- **What is needed**
Restate the data below word for word. Leave the images out.

- **Provided data**
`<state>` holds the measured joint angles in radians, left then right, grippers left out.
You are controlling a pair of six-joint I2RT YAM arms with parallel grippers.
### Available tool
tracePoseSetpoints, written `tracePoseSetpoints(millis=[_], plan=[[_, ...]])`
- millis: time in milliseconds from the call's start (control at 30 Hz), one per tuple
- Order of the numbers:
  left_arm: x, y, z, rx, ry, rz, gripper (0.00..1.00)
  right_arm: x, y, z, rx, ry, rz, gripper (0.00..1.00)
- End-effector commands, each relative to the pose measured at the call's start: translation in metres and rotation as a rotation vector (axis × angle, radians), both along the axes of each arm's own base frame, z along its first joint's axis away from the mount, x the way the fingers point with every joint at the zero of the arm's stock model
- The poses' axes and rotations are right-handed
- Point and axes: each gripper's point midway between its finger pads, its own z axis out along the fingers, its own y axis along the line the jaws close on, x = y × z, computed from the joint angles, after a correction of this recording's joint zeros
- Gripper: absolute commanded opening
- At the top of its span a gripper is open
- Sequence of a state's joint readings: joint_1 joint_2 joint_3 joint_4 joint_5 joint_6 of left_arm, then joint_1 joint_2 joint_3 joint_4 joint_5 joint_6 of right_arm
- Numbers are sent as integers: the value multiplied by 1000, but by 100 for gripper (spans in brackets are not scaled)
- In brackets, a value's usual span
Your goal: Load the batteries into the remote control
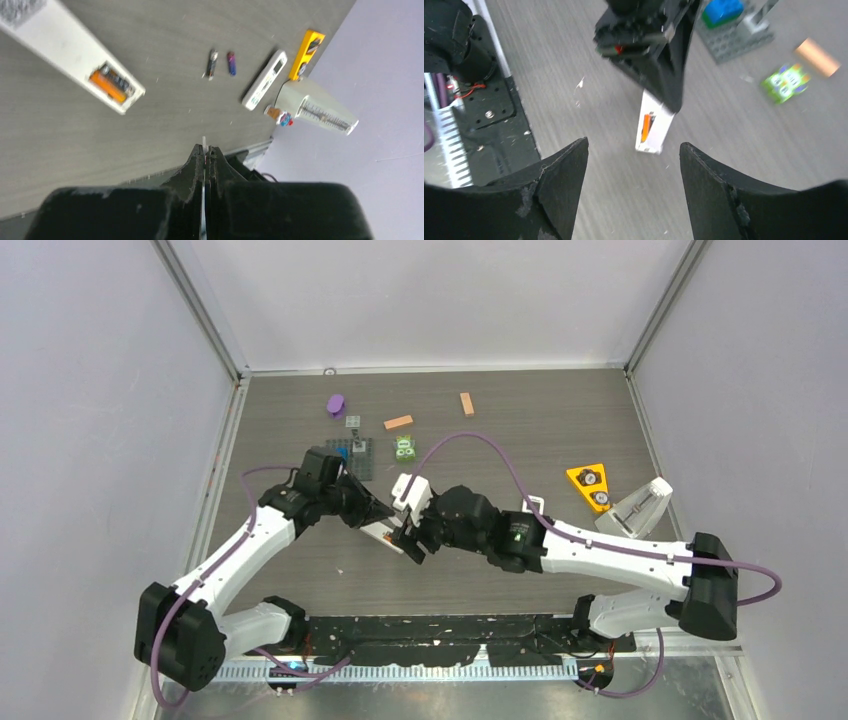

- **Answer**
`<state>` holds the measured joint angles in radians, left then right, grippers left out.
You are controlling a pair of six-joint I2RT YAM arms with parallel grippers.
### Available tool
tracePoseSetpoints, written `tracePoseSetpoints(millis=[_], plan=[[_, ...]])`
- millis: time in milliseconds from the call's start (control at 30 Hz), one per tuple
- Order of the numbers:
  left_arm: x, y, z, rx, ry, rz, gripper (0.00..1.00)
  right_arm: x, y, z, rx, ry, rz, gripper (0.00..1.00)
- End-effector commands, each relative to the pose measured at the call's start: translation in metres and rotation as a rotation vector (axis × angle, radians), both along the axes of each arm's own base frame, z along its first joint's axis away from the mount, x the way the fingers point with every joint at the zero of the arm's stock model
- The poses' axes and rotations are right-handed
- Point and axes: each gripper's point midway between its finger pads, its own z axis out along the fingers, its own y axis along the line the jaws close on, x = y × z, computed from the joint angles, after a correction of this recording's joint zeros
- Gripper: absolute commanded opening
- At the top of its span a gripper is open
- Sequence of a state's joint readings: joint_1 joint_2 joint_3 joint_4 joint_5 joint_6 of left_arm, then joint_1 joint_2 joint_3 joint_4 joint_5 joint_6 of right_arm
- Numbers are sent as integers: the value multiplied by 1000, but by 100 for gripper (spans in brackets are not scaled)
- In brackets, a value's usual span
Your goal: Load the batteries into the remote control

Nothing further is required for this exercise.